It’s perhaps no surprise that Polygon has gone hard with their Enduro bike offering, managing to pack in an eye-watering nine separate bikes into this category. Many will recall the striking looks of their futuristic XQUARONE range, with its NAILD R3ACT-2Play suspension system, but this is an entirely different beast. Not only is the suspension a classic single pivot, but the geometry numbers are far more contemporary. Hitting this more affordable price level we have the Siskiu range of Enduro bikes - a series of aluminium framed, long travellers, making use of a more conventional linkage set up.

Sitting atop this group is the Siskiu N9, available with 27.5” wheels up to size M, or as a 29er (as tested) with 160mm of front end might courtesy of a Fox 36 Rhythm fork and a Fox Performance Float DPX2 out back with three pedalling platforms: open, medium and firm. Geometry is geared towards big mountain riding, with 65 degrees on the head tube and an effective 75 degrees for the seat tube. Reach is much longer than previous Polygons we've ridden for the XL and sits at 485mm while the rear end sits on more than reasonably short 439.4mm chainstays.

With its chunky 36mm stanchion fork, 1255.3mm wheelbase, and aggressive 2.35” Schwalbe Magic Mary tyres the Siskiu N9 strikes a powerful set of lines and at €2999 comes with all the mod cons you could ask for: A 1x12 set up is handled by the ever capable and huge range of SRAM’s GX Eagle, while the dropper comes in the form of KS Suspension’s budget line 150mm Exa Form post. Further to this, some less commonly known parts appear in the form of TRP's robust and powerful looking Slate four piston brakes coupled to a pleasingly wide Entity XL2 Disc wheelset, all of which is polished off with a Truvativ Descendant Aluminium 32T narrow wide chainring and finishing kit from Australian brand Entity.

At first look, it appears that the N9 offers a great package and it’s hard to see how other bikes costing two or three times as much can compete with it.

On The Trail

What first strikes you when climbing aboard the Siskiu N9 is how roomy it feels, especially for riders over 185cm on the XL. The handlebars feel far enough away that knee strikes are out of the question, and with the 150mm seat post fully extended the pedalling position is balanced and solid, making climbing efficient.

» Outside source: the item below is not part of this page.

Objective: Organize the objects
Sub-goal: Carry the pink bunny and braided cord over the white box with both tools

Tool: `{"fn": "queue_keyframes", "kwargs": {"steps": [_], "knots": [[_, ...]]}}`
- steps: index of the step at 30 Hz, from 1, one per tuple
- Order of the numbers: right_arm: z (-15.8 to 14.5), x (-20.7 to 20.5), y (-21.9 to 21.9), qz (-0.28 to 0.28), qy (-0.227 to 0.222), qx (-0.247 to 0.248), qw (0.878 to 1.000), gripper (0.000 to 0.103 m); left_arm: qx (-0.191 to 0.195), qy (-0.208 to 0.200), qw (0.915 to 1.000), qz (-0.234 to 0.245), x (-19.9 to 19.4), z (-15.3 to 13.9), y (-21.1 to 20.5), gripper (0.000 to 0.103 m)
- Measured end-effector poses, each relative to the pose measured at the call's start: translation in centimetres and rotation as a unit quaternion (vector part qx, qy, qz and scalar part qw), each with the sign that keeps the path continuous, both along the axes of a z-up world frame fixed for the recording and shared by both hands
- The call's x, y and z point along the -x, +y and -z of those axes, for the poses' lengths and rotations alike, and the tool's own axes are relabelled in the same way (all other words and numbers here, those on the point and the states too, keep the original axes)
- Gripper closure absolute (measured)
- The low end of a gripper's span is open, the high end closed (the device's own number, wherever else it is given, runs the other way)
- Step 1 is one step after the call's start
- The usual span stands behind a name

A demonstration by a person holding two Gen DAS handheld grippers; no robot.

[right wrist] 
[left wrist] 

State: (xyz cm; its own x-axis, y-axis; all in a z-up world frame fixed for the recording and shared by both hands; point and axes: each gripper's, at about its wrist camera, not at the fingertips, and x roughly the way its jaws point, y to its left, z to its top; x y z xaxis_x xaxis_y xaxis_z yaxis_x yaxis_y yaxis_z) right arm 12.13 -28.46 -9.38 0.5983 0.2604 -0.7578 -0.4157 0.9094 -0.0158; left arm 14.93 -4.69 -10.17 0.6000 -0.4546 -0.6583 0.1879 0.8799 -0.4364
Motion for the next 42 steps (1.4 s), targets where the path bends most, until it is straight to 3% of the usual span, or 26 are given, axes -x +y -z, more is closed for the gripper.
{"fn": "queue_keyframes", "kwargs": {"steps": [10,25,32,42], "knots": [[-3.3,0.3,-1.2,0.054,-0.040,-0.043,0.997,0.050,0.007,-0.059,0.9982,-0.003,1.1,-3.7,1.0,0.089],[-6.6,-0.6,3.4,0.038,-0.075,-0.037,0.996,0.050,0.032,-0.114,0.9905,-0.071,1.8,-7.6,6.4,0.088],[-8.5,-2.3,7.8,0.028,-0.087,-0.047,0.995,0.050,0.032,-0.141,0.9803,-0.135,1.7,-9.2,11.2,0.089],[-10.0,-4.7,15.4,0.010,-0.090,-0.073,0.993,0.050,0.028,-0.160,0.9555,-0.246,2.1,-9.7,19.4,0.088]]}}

The steep seat angle means that the N9 climbs very well to the point of being surprisingly good, especially considering its descent-biased nature; the large wagon wheels keeping the momentum going over even the most jagged obstacles up the climbs.

Put some power through the pedals and the Siskiu’s frame remains stiff, transferring power to the wheels where the Schwalbe Magic Mary’s offer excellent grip and feedback and feel like they’ll never let you down when the going gets rough. The Fox Performance Float DPX2 deals very well with power transfer, never feeling overly spongy, and with the lever left in the middle position, it can be ridden comfortably on climbs as well as singletrack trails.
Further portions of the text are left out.